Task prompt - All of the data that appears below is to be given again precisely as written.

[[ Provided data open ]]

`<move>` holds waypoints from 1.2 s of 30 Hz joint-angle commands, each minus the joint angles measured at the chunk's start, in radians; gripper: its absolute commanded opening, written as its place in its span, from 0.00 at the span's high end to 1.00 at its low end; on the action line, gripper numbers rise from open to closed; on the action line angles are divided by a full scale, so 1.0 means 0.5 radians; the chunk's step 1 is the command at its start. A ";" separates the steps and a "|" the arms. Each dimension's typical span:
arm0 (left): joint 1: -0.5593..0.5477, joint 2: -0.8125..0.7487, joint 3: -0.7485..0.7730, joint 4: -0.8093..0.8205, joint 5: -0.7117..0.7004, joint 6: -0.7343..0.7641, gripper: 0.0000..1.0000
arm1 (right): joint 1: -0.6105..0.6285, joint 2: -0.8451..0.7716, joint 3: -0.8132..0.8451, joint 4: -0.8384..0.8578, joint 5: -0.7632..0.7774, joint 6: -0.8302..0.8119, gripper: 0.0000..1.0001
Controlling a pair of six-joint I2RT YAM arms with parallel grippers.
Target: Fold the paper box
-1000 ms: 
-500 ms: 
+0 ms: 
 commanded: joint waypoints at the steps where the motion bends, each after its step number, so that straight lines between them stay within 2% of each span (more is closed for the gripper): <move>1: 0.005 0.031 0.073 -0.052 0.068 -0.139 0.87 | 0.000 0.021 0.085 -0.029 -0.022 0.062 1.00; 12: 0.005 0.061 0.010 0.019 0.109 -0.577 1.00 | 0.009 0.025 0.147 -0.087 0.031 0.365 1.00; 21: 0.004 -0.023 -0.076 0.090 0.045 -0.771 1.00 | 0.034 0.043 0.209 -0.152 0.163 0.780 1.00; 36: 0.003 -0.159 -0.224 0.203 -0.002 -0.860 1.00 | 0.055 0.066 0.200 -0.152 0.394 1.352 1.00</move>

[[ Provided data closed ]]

Solution to this task -
`<move>` holds waypoints from 1.2 s of 30 Hz joint-angle commands, each minus the joint angles measured at the chunk's start, in radians; gripper: its absolute commanded opening, written as its place in its span, from 0.00 at the span's high end to 1.00 at its low end; on the action line, gripper numbers rise from open to closed; on the action line angles are divided by a full scale, so 1.0 means 0.5 radians; the chunk's step 1 is the command at its start. A ";" separates the steps and a "|" the arms. Each dimension's typical span:
arm0 (left): joint 1: -0.5593..0.5477, joint 2: -0.8125..0.7487, joint 3: -0.7485..0.7730, joint 4: -0.8093..0.8205, joint 5: -0.7117..0.7004, joint 6: -0.7343..0.7641, gripper: 0.0000..1.0000
arm1 (right): joint 1: -0.6105..0.6285, joint 2: -0.8451..0.7716, joint 3: -0.8132..0.8451, joint 4: -0.8384..0.8578, joint 5: -0.7632..0.7774, joint 6: -0.8302..0.8119, gripper: 0.0000..1.0001
Controlling a pair of six-joint I2RT YAM arms with parallel grippers.
Target: Fold the paper box
-1000 ms: 
-500 ms: 
+0 ms: 
 commanded: joint waypoints at the steps where the motion bends, each after its step number, so that straight lines between them stay within 2% of each span (more is closed for the gripper): <move>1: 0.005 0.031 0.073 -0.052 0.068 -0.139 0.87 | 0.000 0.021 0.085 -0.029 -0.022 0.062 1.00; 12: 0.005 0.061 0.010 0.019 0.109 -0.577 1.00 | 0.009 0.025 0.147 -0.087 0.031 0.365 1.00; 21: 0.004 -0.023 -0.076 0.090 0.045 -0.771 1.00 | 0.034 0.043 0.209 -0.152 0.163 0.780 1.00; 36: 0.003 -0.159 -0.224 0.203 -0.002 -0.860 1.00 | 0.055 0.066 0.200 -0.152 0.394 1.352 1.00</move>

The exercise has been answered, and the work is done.